WASHINGTON – The public is critical of both Republicans and Democrats in Congress for failing to resolve such issues as the national debt while rejecting the sacrifices that may be needed to fix it.

According to a Bloomberg National Poll, Republicans in Congress have an unfavorable rating of 51 percent, and Democrats are only in slightly better shape, with 49 percent of poll respondents viewing them unfavorably.

“Congress hasn’t been able to do anything except name post offices over the past two years,” said Steve Crews, a 29-year-old writer and independent voter from Long Beach, Calif.

With Congress recessing until after the Nov. 6 election, lawmakers left a pile of unresolved issues. Chief among them is a debt-reduction agreement that would address the expiring 2001 and 2003 tax cuts and $1.2 trillion in automatic spending reductions set to begin in January. The deficit is projected this year to reach $1.1 trillion, which would make it the fourth consecutive year the government has huge shortfalls.

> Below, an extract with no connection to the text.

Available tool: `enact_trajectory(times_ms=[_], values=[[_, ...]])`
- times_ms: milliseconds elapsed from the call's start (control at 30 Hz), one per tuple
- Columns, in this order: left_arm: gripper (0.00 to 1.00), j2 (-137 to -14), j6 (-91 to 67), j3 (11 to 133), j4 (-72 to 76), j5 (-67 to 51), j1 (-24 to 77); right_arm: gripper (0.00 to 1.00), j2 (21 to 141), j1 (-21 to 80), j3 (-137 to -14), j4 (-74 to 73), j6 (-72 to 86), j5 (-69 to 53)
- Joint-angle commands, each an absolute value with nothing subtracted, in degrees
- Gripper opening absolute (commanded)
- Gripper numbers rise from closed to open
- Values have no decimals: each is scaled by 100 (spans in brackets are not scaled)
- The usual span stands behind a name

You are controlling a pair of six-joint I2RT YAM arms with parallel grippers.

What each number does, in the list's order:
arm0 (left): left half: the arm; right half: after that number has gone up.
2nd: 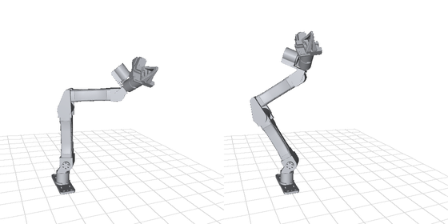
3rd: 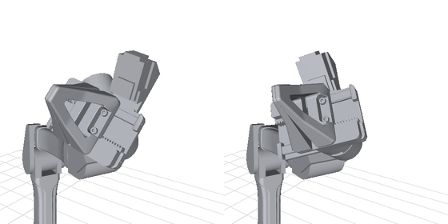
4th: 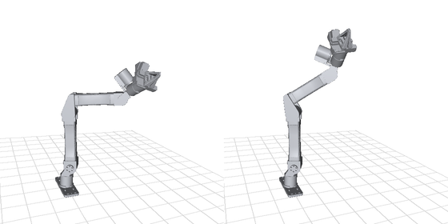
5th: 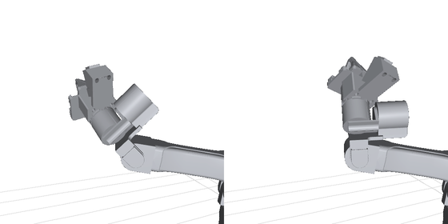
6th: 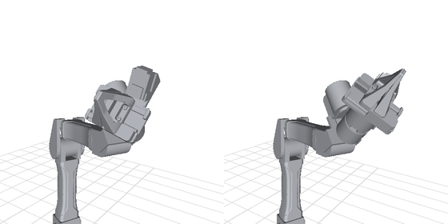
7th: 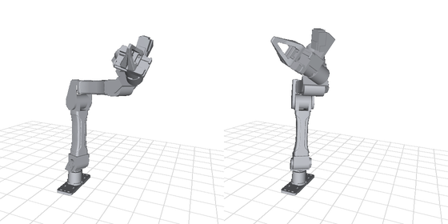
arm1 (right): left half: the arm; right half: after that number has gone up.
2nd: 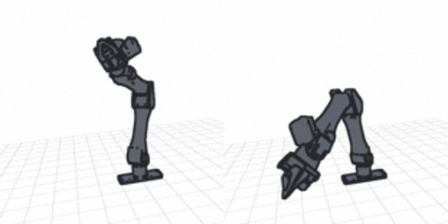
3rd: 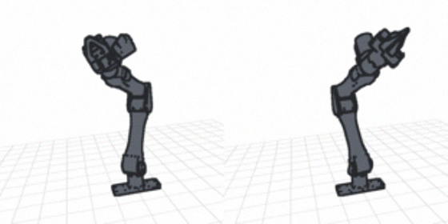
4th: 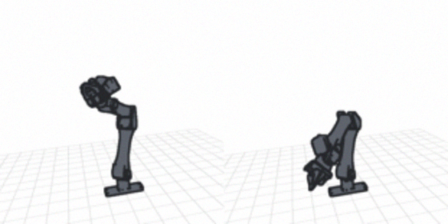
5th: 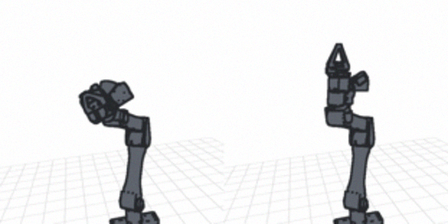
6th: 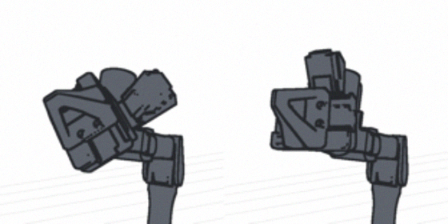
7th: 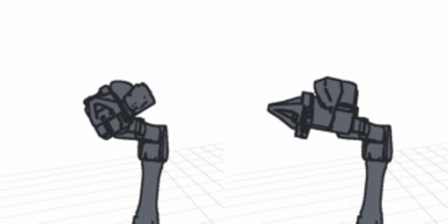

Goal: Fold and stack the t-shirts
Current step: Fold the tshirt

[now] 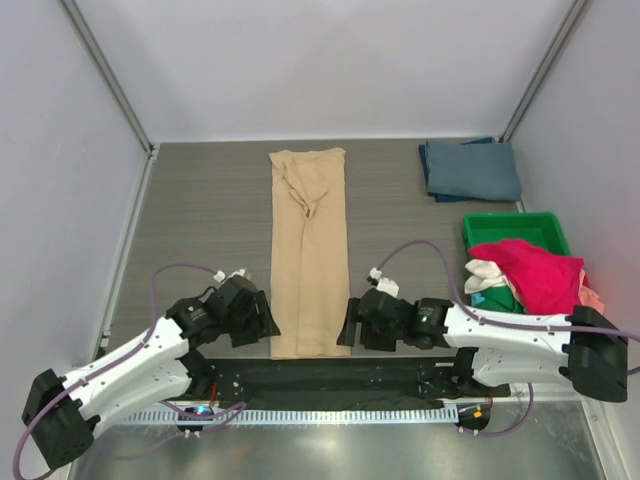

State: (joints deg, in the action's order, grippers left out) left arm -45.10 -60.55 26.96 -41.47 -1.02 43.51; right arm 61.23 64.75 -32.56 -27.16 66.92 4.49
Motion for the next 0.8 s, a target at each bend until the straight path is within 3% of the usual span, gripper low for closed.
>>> enact_trajectory(times_ms=[0,133,633,767], values=[[62,-4403,-6626,2611,-4069,193,4657,76,6363,6776,-3138,-2084,7286,879],[59,-4359,-6995,2426,-3938,229,5009,63,6513,6899,-2945,-1733,7479,940],[53,-4447,-7567,1863,-3349,211,5546,38,6978,6926,-2400,-1072,7532,923],[45,-4439,-7620,1793,-3296,272,5607,22,7058,6926,-2373,-1011,7541,896]])
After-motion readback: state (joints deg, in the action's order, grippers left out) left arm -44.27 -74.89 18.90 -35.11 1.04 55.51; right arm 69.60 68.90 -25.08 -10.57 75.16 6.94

The deficit, while important, is second to unemployment and jobs as the most important issue facing the country right now, according to the public’s response in the poll.

“One of their purposes is to take care of our bills, and they somehow thought it was OK to just continue to spend,” said Cedric Puckett, a 43-year-old retired Navy veteran from New Port Richey, Fla.

Even with the public’s frustration with Congress’s inability to address the national debt, there’s little appetite for the type of tax-and-spend measures budget experts say would be necessary to balance the nation’s long-term fiscal demands.

Fifty-four percent aren’t willing to cap Medicare benefits and raise the eligibility age to 67, and 52 percent don’t want to reduce the cost-of-living adjustment for Social Security recipients.

Martha Verrill, a 78-year-old retired education worker from West Minot, Maine, said the wealthy should be taxed at a higher rate as opposed to middle- and lower-income Americans, who also risk losing vital Social Security and Medicare benefits.

“I just don’t think they’re paying their fair share,” said Verrill, who said she’s an independent voter. “If they cut my Social Security, the way everything else is going up, I would have to give up my home,” she said. “I’m not one for politics, but when they start knocking on the door of my existence, I perk my ears up.”